Imbas KA Bangunkarta Anjlok di Bumiayu Brebes, 521 Penumpang Batalkan Tiket
Kondisi KA Bangunkarta saat anjlok di Bumiayu Brebes, Senin (6/4/2026). Kereta saat ini sudah dievakuasi dan jalur sudah bisa dilewati--
SEMARANG, radartegal.com - Sebanyak 521 penumpang yang seharusnya naik dari sejumlah stasiun di Daop IV Semarang, terpaksa membatalkan tiket perjalanan. Itu, menyusul anjloknya kereta api (KA) Bangunkarta di Bumiayu Brebes yang terjadi pada Senin, 6 April 2026.
Saat ini, jalur KA di Stasiun Bumiayu dinyatakan aman dan sudah bisa dilewati kembali oleh perjalanan kereta api. Pola perjalanan kereta juga kembali seperti biasanya.

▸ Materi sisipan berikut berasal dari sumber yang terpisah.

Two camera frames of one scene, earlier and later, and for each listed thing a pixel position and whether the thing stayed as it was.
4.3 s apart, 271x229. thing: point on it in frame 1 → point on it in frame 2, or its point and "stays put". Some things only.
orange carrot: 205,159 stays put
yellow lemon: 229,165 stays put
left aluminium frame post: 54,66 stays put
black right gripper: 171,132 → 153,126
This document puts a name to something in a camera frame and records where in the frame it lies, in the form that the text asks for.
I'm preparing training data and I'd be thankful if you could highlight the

Manager Humas KAI Daop IV Semarang Luqman Arif mengatakan setelah dilakukan proses evakuasi dan perbaikan, pada pukul 03.05 WIB jalur KA di Stasiun Bumiayu dinyatakan aman dan sudah bisa dilewati kembali oleh perjalanan kereta api. Adapun pertama yang melintas di lokasi tersebut adalah KA Barang Karacibon Service.
"Dengan telah dapat dilaluinya jalur tersebut, maka perjalanan kereta api kembali normal. Tidak perlu lagi memutar melalui jalur utara," katanya.

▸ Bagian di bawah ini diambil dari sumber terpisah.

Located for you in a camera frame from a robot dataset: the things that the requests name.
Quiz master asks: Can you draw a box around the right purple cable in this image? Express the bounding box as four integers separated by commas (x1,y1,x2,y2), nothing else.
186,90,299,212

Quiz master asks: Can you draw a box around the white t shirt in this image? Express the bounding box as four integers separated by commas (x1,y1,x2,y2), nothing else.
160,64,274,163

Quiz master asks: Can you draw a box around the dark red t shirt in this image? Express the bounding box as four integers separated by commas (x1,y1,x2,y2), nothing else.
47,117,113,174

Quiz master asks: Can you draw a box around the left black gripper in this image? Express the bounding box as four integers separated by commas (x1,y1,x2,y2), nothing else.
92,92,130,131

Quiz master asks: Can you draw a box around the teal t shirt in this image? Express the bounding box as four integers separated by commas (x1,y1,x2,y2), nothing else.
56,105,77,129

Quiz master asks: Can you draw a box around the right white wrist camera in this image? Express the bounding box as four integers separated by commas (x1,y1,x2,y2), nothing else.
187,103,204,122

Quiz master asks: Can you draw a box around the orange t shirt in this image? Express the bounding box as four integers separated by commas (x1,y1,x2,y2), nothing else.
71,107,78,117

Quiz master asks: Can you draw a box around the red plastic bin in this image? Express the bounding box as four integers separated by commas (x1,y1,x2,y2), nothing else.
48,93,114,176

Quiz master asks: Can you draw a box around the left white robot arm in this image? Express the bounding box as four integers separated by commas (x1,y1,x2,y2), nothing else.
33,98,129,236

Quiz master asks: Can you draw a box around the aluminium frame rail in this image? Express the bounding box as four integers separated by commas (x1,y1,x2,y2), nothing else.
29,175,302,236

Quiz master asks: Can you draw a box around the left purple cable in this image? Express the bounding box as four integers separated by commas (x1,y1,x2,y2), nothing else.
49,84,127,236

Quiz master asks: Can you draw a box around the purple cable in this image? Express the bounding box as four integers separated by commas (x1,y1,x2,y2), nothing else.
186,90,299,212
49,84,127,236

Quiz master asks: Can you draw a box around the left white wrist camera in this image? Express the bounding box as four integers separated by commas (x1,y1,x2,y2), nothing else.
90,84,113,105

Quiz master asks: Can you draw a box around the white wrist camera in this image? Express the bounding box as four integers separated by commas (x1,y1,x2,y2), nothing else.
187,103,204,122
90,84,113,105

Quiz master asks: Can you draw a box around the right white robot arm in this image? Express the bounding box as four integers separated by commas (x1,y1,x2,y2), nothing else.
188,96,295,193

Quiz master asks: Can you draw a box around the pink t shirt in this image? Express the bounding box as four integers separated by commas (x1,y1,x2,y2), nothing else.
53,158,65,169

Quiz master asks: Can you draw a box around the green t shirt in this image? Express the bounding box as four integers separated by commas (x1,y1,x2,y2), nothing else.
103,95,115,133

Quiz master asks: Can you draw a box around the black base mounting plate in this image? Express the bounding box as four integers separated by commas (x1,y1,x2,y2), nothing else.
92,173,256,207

BACA JUGA: KA Bangunkarta Anjlok di Bumiayu Brebes: Tiga Gerbong Keluar Rel, Penumpang Dievakuasi
BACA JUGA: Gangguan Jalur Selatan: Evakuasi KA Bangunkarta di Bumiayu Brebes Dipercepat
Menurut Luqman, sebelumnya pihaknya melakukan perubahan pola operasi sejak kemarin. Di mana sejumlah perjalanan KA yang seharusnya melalui jalur selatan sempat dialihkan memutar melalui jalur utara.

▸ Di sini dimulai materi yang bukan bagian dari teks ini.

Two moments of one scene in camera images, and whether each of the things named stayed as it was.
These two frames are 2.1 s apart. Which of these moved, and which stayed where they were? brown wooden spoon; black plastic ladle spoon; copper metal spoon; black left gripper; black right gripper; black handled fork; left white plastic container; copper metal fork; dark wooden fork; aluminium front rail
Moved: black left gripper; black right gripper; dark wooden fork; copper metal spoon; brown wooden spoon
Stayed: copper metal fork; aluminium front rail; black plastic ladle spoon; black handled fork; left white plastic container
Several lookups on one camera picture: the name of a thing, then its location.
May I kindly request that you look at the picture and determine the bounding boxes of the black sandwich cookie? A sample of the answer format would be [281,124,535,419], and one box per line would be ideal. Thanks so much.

Selain itu, kata Luqman, akibat insiden itu dua perjalanan kereta api di Daop 4 terdampak pembatalan. Yakni, KA Kamandaka relasi Semarang – Purwokerto dan satu KA Joglosemarkerto relasi Purwokerto – Semarang – Solo.
Dari pembatalan tersebut, ujar Luqman, ada 521 penumpang melakukan pembatalan tiket. Rinciannya, Stasiun Tegal 66 penumpang, Pemalang 83, Pekalongan 77, Weleri 26, Semarang Poncol 203, Semarang Tawang 66.
Luqman Arif, menegaskan penumpang yang membatalkan tiket bea akan kembali 100 persen. Bagi pelanggan yang terdampak perubahan pola operasi perjalanan ataupun pembatalan kereta api akibat rintang jalan (Rinja),
“Kami menyampaikan permohonan maaf atas ketidaknyamanan yang dirasakan pelanggan akibat gangguan operasional yang terjadi," pungkasnya.